[WORK ORDER] Restate the whole listing below word for word and keep the images out.
(INFORMATION PROVIDED begins)
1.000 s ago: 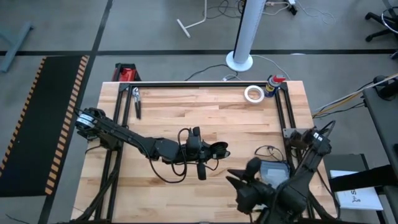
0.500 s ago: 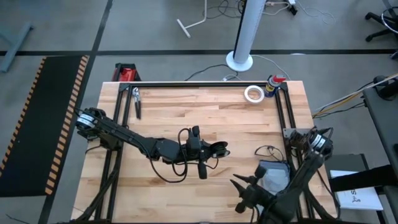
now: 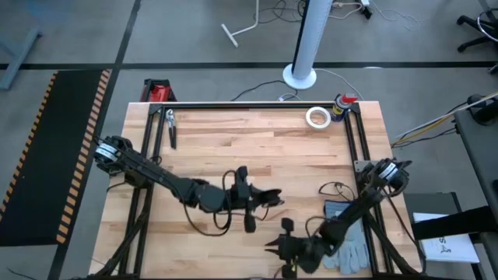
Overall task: Coil cords
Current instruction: Coil the black wire into the spool
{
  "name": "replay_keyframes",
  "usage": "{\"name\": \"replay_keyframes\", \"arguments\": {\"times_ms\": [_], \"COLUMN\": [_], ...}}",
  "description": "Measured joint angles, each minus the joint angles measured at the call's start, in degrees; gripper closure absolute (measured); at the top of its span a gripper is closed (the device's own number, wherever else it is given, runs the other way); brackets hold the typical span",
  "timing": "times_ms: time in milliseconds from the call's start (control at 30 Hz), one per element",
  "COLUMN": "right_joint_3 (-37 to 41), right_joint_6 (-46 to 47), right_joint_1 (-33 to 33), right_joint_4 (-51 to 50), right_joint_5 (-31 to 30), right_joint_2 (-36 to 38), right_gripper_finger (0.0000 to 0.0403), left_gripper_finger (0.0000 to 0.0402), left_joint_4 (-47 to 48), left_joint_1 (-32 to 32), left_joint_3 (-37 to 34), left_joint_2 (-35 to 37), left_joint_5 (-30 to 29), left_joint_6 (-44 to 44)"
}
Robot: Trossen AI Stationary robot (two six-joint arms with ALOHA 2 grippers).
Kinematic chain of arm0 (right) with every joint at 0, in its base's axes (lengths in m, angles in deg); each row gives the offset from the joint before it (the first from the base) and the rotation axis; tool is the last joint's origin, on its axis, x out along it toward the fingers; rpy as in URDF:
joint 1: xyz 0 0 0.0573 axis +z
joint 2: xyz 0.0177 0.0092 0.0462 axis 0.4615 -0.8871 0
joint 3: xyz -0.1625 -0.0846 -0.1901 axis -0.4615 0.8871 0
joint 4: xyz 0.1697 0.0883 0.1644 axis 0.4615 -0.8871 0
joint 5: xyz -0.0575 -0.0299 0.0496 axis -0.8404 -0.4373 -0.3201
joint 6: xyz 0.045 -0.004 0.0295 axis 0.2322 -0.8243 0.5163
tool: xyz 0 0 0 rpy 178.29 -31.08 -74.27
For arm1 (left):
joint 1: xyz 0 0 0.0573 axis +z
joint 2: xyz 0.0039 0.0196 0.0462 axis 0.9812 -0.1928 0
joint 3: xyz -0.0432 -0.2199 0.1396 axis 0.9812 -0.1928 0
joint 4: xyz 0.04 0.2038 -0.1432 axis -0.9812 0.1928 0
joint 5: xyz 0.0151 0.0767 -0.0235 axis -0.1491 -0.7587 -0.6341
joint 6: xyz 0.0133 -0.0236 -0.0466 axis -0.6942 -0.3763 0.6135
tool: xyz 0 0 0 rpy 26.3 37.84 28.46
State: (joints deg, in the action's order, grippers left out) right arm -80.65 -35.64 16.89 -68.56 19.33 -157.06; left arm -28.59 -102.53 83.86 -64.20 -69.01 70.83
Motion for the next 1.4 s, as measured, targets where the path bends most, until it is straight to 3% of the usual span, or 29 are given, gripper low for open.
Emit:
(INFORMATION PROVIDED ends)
[ANSWER AREA]
1.000 s ago: 
0.500 s ago: 
now: 
Overall task: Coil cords
Current instruction: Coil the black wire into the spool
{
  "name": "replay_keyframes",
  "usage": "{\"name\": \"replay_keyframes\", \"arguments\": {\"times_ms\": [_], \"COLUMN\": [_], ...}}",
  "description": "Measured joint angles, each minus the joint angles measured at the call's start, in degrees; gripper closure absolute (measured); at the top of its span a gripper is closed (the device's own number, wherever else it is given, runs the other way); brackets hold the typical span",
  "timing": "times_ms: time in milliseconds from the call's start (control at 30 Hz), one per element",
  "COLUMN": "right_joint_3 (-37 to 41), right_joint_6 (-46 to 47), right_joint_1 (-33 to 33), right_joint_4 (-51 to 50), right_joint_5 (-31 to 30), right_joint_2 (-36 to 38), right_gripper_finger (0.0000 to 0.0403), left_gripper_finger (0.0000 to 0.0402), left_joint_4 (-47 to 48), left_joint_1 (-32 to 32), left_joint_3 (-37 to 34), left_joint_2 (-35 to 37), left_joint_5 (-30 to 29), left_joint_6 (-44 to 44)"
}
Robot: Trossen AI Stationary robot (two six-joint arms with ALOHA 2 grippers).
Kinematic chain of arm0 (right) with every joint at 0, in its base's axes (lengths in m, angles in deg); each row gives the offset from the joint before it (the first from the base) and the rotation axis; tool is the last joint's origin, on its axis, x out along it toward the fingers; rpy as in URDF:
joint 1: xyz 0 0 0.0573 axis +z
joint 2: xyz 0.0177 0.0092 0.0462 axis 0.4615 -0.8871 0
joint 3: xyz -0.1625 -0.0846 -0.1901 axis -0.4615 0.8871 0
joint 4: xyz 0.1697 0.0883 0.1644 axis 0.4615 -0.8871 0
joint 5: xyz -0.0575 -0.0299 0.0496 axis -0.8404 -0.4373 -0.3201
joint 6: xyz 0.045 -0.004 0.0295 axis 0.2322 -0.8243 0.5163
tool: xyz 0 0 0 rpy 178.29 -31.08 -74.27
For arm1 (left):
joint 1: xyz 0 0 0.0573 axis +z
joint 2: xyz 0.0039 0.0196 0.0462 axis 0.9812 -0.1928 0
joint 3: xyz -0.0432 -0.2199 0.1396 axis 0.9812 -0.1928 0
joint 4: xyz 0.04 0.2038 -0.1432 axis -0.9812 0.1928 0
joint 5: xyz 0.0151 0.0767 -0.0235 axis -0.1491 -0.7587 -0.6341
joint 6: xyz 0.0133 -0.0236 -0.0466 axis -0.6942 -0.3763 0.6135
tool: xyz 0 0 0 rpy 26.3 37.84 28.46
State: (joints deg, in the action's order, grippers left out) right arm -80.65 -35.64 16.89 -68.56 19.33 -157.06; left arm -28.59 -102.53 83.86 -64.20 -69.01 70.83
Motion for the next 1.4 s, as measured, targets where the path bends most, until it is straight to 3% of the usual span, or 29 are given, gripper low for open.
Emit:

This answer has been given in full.